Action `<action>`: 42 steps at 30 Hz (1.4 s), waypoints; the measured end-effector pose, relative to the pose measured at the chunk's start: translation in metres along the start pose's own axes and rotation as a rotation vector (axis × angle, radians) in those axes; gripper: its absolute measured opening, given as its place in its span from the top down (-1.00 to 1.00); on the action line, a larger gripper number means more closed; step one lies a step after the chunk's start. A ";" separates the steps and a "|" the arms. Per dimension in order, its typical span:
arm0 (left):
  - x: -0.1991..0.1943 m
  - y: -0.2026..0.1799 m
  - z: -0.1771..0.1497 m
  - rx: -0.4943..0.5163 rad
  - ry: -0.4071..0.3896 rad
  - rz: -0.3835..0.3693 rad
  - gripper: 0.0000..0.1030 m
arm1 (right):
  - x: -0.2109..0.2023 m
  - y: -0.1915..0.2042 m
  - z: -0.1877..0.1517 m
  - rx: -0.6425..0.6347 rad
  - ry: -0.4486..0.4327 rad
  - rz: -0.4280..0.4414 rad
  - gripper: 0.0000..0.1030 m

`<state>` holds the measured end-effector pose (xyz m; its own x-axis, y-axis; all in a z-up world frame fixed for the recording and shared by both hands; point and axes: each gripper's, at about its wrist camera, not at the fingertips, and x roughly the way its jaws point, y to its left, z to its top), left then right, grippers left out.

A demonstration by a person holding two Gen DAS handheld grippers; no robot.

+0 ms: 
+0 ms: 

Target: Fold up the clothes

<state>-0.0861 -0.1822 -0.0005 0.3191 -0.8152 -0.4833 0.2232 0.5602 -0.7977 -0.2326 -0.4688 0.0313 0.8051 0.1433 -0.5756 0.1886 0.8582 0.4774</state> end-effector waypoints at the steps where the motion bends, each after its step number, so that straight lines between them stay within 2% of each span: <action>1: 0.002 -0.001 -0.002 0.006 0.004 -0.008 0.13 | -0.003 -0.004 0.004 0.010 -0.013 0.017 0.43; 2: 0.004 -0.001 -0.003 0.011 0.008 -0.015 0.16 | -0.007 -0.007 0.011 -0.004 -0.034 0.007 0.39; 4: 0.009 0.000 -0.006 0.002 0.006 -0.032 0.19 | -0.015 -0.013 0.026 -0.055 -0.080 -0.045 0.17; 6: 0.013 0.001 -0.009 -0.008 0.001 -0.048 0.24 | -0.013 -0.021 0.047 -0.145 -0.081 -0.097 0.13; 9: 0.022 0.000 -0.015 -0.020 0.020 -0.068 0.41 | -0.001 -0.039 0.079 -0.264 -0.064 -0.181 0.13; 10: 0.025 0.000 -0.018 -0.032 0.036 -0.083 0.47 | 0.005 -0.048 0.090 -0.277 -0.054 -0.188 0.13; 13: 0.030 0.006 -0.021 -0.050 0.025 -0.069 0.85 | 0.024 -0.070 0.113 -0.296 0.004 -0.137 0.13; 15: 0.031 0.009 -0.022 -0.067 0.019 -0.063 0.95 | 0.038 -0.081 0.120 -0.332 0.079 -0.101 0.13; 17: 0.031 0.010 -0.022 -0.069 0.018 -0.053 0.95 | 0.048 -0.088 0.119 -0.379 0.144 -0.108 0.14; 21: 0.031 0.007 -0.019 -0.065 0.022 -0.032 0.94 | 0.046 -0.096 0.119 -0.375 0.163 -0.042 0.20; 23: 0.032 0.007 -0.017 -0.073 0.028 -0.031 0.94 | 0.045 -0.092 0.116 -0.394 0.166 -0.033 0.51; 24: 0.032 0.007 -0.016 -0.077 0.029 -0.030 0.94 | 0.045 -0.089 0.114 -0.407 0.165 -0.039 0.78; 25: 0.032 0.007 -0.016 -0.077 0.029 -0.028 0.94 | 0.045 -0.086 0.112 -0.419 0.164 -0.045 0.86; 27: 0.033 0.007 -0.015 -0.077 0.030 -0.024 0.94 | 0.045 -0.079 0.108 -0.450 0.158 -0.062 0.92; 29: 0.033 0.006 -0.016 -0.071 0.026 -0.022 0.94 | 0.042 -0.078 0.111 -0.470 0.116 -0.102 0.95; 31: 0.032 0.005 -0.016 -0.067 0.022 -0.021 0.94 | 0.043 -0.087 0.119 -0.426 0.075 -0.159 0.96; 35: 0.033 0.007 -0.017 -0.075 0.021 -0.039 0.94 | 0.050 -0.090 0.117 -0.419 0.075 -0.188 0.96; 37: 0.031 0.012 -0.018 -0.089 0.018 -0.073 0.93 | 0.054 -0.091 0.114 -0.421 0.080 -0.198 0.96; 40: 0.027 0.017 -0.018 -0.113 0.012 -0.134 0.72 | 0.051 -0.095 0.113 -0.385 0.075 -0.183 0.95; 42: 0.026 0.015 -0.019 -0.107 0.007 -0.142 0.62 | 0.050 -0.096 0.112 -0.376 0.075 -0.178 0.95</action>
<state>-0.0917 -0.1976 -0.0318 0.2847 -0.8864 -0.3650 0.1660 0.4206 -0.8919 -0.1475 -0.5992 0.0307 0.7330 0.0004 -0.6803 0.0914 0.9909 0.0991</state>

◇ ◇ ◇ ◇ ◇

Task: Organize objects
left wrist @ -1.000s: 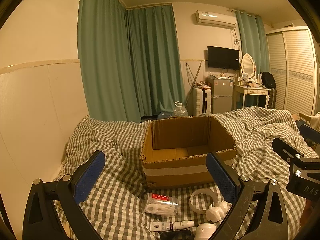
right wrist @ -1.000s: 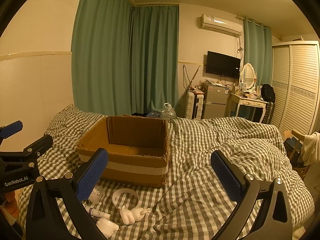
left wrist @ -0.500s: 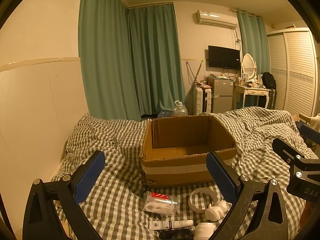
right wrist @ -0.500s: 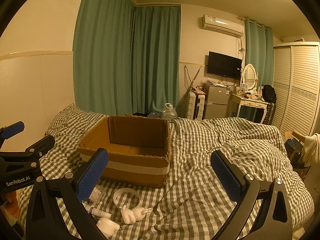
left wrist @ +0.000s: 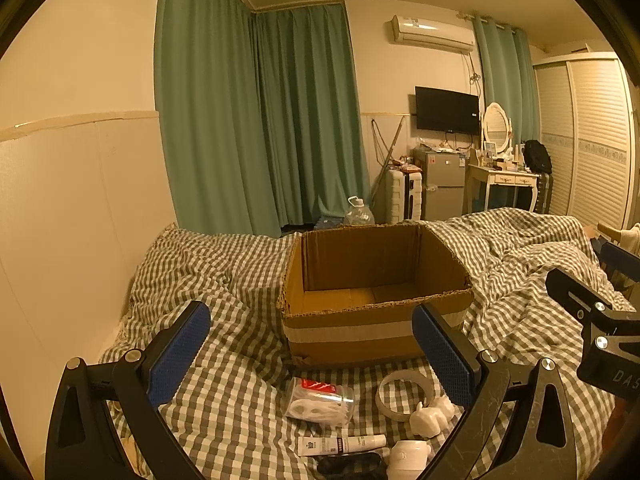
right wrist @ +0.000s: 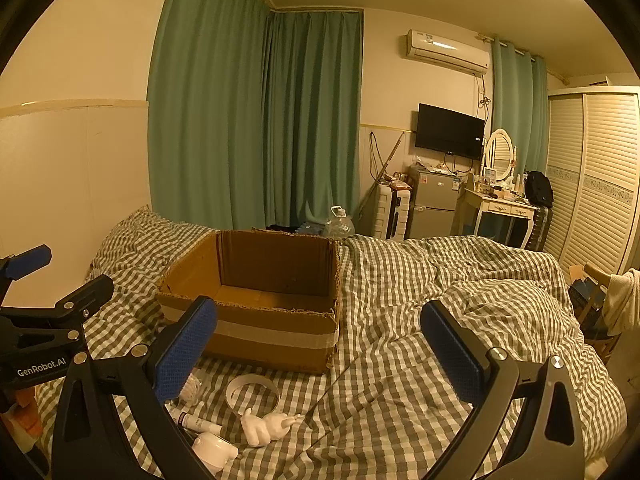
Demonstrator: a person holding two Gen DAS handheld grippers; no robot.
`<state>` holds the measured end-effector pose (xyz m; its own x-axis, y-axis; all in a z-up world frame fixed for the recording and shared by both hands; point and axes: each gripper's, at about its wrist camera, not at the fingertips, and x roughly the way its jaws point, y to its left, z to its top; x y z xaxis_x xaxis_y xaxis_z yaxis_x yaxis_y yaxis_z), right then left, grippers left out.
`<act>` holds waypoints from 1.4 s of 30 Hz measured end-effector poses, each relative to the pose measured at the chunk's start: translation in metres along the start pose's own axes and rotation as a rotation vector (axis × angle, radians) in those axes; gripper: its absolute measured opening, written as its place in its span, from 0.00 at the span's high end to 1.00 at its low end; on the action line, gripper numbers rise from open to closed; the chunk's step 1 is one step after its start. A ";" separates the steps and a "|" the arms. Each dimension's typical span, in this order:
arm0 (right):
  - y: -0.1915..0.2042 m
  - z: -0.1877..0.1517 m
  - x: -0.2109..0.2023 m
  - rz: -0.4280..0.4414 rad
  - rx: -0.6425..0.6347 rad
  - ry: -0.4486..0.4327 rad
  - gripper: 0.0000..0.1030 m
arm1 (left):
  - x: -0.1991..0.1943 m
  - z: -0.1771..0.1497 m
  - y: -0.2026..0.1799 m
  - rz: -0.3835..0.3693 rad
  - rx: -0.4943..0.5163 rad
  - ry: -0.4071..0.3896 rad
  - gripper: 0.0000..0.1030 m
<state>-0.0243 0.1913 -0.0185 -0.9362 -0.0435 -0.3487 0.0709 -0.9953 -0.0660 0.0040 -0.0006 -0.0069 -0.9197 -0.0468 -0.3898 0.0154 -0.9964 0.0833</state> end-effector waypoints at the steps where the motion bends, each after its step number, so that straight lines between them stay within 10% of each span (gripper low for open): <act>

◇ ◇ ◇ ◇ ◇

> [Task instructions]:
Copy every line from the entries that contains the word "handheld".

> [Expected output]:
A demonstration by a person holding two Gen DAS handheld grippers; no robot.
Demonstrator: a person holding two Gen DAS handheld grippers; no robot.

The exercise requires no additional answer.